Given material Block Start
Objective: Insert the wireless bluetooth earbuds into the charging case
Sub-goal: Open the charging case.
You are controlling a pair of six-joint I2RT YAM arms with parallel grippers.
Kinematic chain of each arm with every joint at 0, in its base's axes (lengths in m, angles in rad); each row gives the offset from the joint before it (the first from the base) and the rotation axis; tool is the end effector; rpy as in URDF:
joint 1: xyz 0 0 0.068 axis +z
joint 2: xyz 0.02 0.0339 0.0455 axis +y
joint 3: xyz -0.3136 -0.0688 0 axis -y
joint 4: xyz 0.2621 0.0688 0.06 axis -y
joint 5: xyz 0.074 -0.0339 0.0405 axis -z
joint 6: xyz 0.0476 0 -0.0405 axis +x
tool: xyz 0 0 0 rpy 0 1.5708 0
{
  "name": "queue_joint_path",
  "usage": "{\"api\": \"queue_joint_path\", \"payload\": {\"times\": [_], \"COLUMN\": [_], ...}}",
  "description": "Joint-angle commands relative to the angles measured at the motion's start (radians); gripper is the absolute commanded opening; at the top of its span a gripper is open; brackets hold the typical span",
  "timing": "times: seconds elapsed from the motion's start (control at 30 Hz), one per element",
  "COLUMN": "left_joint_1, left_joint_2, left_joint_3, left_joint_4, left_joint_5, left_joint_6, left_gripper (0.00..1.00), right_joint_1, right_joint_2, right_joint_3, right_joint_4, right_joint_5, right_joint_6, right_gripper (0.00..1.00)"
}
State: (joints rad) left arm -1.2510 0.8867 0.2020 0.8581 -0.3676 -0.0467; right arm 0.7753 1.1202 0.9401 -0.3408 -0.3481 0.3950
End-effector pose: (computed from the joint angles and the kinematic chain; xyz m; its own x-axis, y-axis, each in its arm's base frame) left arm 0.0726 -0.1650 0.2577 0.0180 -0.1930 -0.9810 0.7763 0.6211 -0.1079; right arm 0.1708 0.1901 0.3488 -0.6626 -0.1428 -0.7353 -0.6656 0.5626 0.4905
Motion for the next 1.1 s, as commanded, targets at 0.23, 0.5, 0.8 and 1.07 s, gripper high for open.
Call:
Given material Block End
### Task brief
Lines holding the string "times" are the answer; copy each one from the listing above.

### The answer
  "usage": "{\"api\": \"queue_joint_path\", \"payload\": {\"times\": [_], \"COLUMN\": [_], ...}}",
  "timing": "times: seconds elapsed from the motion's start (control at 30 Hz), one per element",

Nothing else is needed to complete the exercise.